Thomas Wang

From journeyman to master.

Continuous Integration at Google

Software Engineering at Google chapter 23: Continuous Integration.
Written by Rachel Tannenbaum Edited by Lisa Carey

Recently I start working on CI infra. This chapter from "Software Engineering at Google" is the best material I've read about to learn both the fundamental concepts and various tips on scaling the system in a large organization. It is worth coming back to re-read these notes and compare with other companies' CI infra which are at different scales. This will help me think about how to scale and grow the system and processes.


Continuous Integration (CI) definitions

  1. is generally defined as “a software development practice where members of a team integrate their work frequently […] Each integration is verified by an automated build (including test) to detect integration errors as quickly as possible.”
    • Simply put, the fundamental goal of CI is to automatically catch problematic changes as early as possible.
  2. Better definition in today's world:
    • Continuous Integration (2): the continuous assembling and testing of our entire complex and rapidly evolving ecosystem.

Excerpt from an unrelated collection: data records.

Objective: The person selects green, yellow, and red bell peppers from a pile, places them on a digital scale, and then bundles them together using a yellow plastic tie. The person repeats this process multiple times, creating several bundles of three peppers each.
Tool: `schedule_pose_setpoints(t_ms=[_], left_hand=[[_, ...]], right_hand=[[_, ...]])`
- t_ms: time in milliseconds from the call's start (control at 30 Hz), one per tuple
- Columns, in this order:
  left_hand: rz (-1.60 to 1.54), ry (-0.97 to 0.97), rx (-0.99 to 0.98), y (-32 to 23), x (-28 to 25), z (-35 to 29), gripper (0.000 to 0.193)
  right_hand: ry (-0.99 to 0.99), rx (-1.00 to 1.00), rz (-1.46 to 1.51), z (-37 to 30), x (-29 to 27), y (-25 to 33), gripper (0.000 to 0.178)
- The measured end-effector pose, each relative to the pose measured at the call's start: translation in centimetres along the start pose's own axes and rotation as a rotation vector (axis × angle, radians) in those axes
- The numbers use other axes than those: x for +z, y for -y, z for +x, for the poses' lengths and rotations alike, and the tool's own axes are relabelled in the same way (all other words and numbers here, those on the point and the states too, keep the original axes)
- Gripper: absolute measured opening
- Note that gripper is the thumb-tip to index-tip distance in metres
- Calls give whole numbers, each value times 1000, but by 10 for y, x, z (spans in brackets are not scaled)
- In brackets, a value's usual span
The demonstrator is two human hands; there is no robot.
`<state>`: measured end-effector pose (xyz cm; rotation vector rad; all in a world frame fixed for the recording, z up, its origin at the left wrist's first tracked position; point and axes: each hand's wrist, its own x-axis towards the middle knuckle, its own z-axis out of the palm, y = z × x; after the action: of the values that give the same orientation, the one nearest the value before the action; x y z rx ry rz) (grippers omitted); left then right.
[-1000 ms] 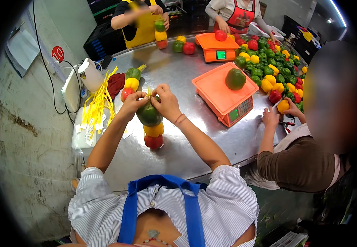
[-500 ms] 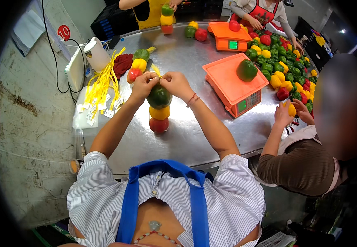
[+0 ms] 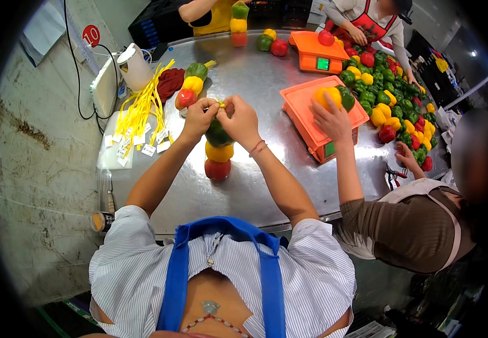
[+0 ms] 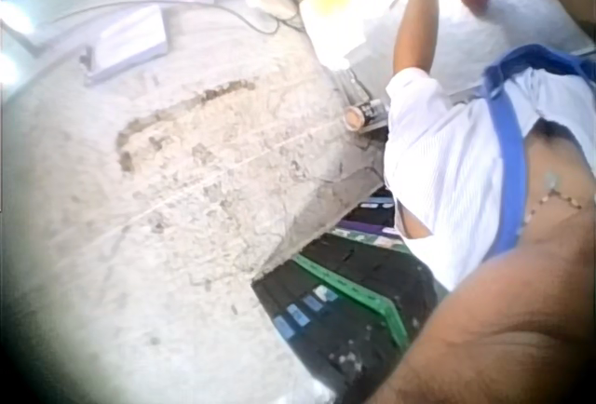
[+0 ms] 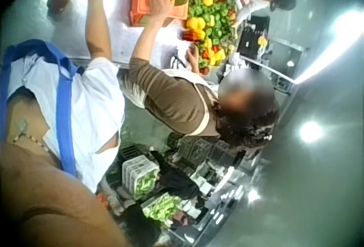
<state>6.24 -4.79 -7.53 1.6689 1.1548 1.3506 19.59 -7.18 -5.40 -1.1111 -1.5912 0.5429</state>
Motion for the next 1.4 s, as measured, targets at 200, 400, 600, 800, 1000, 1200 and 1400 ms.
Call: schedule_pose_setpoints(t_ms=[200,400,600,800,1000,1200,1400], left_hand=[[-10,-34,-28,4,-3,-1,14],[-31,-61,-143,1,-9,5,13],[54,40,-6,-6,-19,-1,16],[63,-15,124,-6,-17,-7,14],[1,49,129,-2,-16,-3,15],[-84,19,68,14,-14,11,16],[-373,223,-359,41,-30,51,24]], right_hand=[[-75,-14,289,-9,14,-19,9],[-44,-109,331,-4,25,-22,11],[-8,-7,322,-2,28,-20,10],[-52,28,359,1,30,-16,13],[-44,-50,384,20,23,-8,10],[-31,-13,600,60,31,-4,9],[35,163,755,118,70,-52,11]])
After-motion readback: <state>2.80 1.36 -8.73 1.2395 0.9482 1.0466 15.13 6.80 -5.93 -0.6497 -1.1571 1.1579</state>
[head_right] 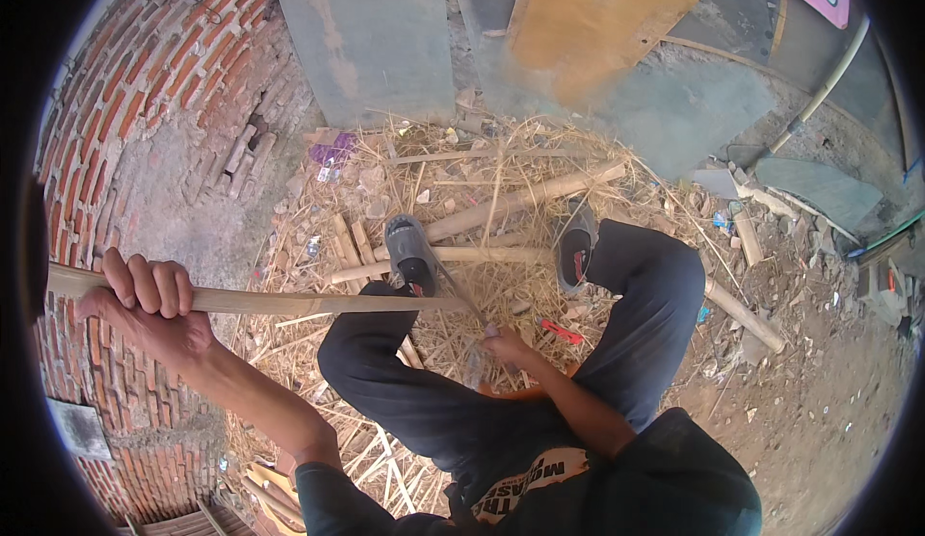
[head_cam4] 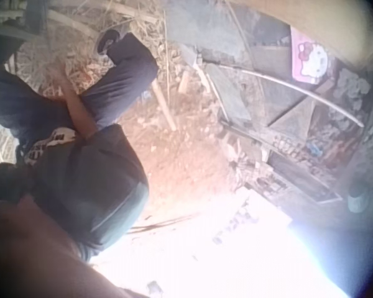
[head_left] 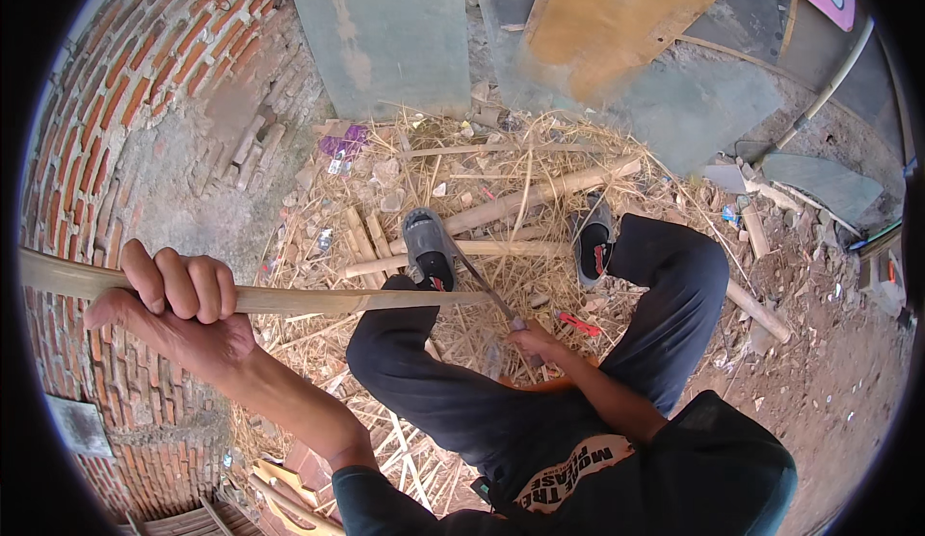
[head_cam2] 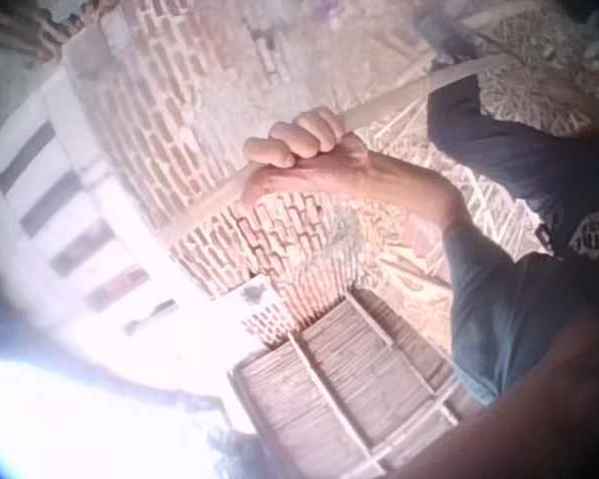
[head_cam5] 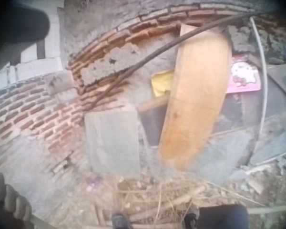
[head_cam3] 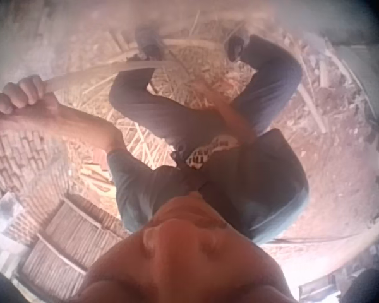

  3. From a testing perspective, CI is a paradigm to inform the following:
    • Which tests to run when in the development/release workflow, as code (and other) changes are continuously integrated into it
    • How to compose the system under test (SUT) at each point, balancing concerns like fidelity and setup cost
    • For example, which tests do we run on pre-submit, which do we save for post-submit, and which do we save even later until our staging deploy? Accordingly, how do we represent our SUT at each of these points?

CI Concepts

Fast Feedback Loops

Accessible and actionable feedback


See also

Continuous Build

Continuous Delivery

Continuous Testing

Why pre-submit isn't enough

With the objective to catch problematic changes as soon as possible: why not just run all tests on pre-submit?

  1. It's too expensive.
  2. Waiting a long time to run every test pre-submit wastes engineer productivity.
  3. Efficiency gains from selective testing.

Mid-air collision: it is possible for two changes that touch completely different files to cause a test to fail.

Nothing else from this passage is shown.